2020年6月10日水曜日

仕上げ 矯正治療

かなり強いゴムで仕上げる

一見綺麗に仕上がっていても、ここが噛んでいないとダメ、上下顎小臼歯の舌側咬頭を落として噛ませる。

 マルチブラケット装置による治療は、レベリング、犬歯のリトラクション、スペースクローズ、フィニッシングの4段階で分けることが多い。レベリングとは、歯のでこぼこを直す段階で、主として超弾性ウイヤーなどの柔らかいワイヤーの時期で、通常3から6ヶ月くらいかかる。その次の段階としては、これも上顎前突のケースで当てはまるのだが、細いワイヤーに変え、まず犬歯を後ろに引く時期である。通常6ヶ月くらいかかる。その後は、治療法によって変わるが、前歯と犬歯の間の隙間を詰める段階で、ここでゴムを併用することが多い。そして最終段階が噛み合わせをきちんと噛ませるフィニッシングの段階となる。実はこの段階がもっと矯正歯科医の技量が発揮される段階で、一般歯科医のほとんどが、日本矯正歯科学会の認定医でも、この段階がうまくできていない場合が多い。

 このフィニシングの段階の目的は、噛み合わせを仕上げていくのであるが、まずオーバージェット、オーバーバイトが適度、2-3mmになるように調整する。さらには大臼歯、小臼歯の咬合関係を仕上げ、上顎切歯のトルクを与える。具体的に言えば、018スロットのマルチブラケット装置を使う場合は、017×025あるいは018×025フルスロットのステンレス、エルジロイワイヤーを使う場合が多い。さらにいうならストレートワイヤーテクニックの場合でも、このフィニッシングの段階では前歯部にベンディングをしてトルクを加えることが多い。もちろん前歯部にトルクを入れると、隙間が出やすいので、上顎切歯の連続結紮とタイバックは必要となる。

 上顎切歯の辺縁隆線が発達している場合は、その削合が必要となることもある。ここでのポイントは小臼歯の咬合をきちんと噛ませることで、さすがに専門医の試験では、このポイントを押さえている症例が多いが、認定医の試験ではここが甘い症例が多い。こうした試験、第一小臼歯抜歯症例ではまず上下の第二小臼歯の咬合、上顎の第二小臼歯の舌側咬頭が綺麗に下の小臼歯に咬合しているかを見る。慣れれば、マルチブラケット装置、撤去前に咬合紙で確認できる。

 噛む能力が強い患者さん、つまり噛み合わせが深い患者やローアングルの患者では、噛み合わせを挙げるのに時間がかかるが、噛み合わせが崩れにくく、最初の臼歯部の噛み合わせが維持される。そうでない症例は、このフィニッシングの段階で多くのゴムを使う。アレクサンダーのフィニシング考えでは、ここでワイヤーの一部を除去して頬側に連続したゴムを使用される。この方法では頬則の噛み合わせが非常に良くなるが、舌則の咬合は噛んでいない。

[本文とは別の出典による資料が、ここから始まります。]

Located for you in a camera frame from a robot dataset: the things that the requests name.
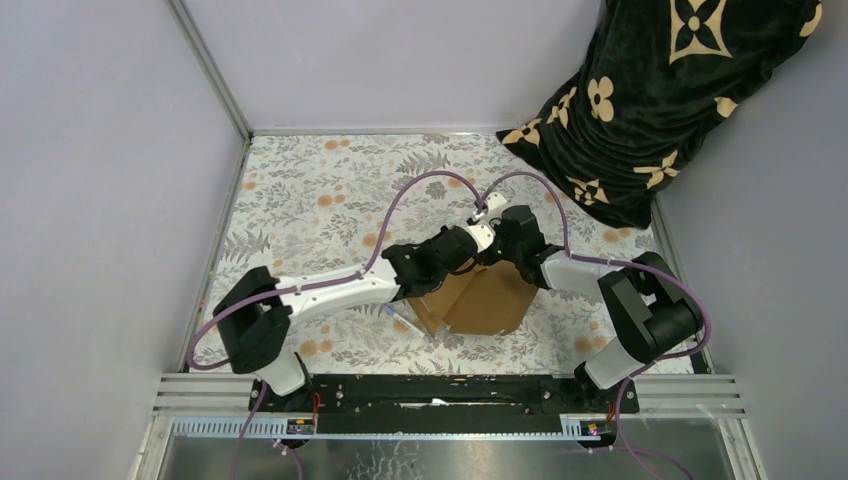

 私の場合は、上顎に一番強くて太いワイヤーを使い、下顎はそれより細いワイヤーを入れて、もっぱらゴムの力で噛ませる。もともとはLループを韓国のキム先生の多数用いたマルチループ法使っていたが、ベンディングに時間がかかりループが食い込むトラブルも多くなるため、最近ではゴムメタルを使うことが多い。ケースによってはゴムメタルを使わず、017×022くらいのステンレス、エルジロイワイヤーに小臼歯、大臼歯部に頬側へのトルクをかけること多い。下顎の小臼歯、大臼歯が舌則に倒れていて噛まないからである。

ここで小臼歯を噛ませる大きなポイントは、まず上顎の小臼歯部にわずかに挺出ベンド(0.2mm)を入れてツイードのプライヤーでリンガルルートトルクをかける。そして上下の側切歯と犬歯の間にフックをつけて垂直ゴムあるいはショートのクラスIIIIIゴムを使用する。力は150gでかなり強いゴムを使う。ゴムを終日使うことで、このフィニシング段階は6ヶ月くらいで終了できる。ただゴムを終日使うのは難しく、仕上げがうまくいかないこともある。

 下顎下縁平面角の開いたドリコフェイシャルのケースでは、こうしたフィニシングできちんと噛ませても、保定後に次第に空いてくることが多いが、咬合力と関係するようで、非習慣性咀嚼側側は空いてくることが多い。いずれにしてもフィニシングの要諦は、出来るだけ太いワイヤー、強いゴムを使うことで、私の場合はオームコの2F(Extra heavy)のゴムを使っている。

 フィニッシングについては矯正歯科医にとっては奥義になっており、先生ごとにその考えが違う。どのようなフイニッシュがいいのかは、保定後の安定も含めて考えるべきで、本当に難しく、この期間を一年近くかける先生もいる。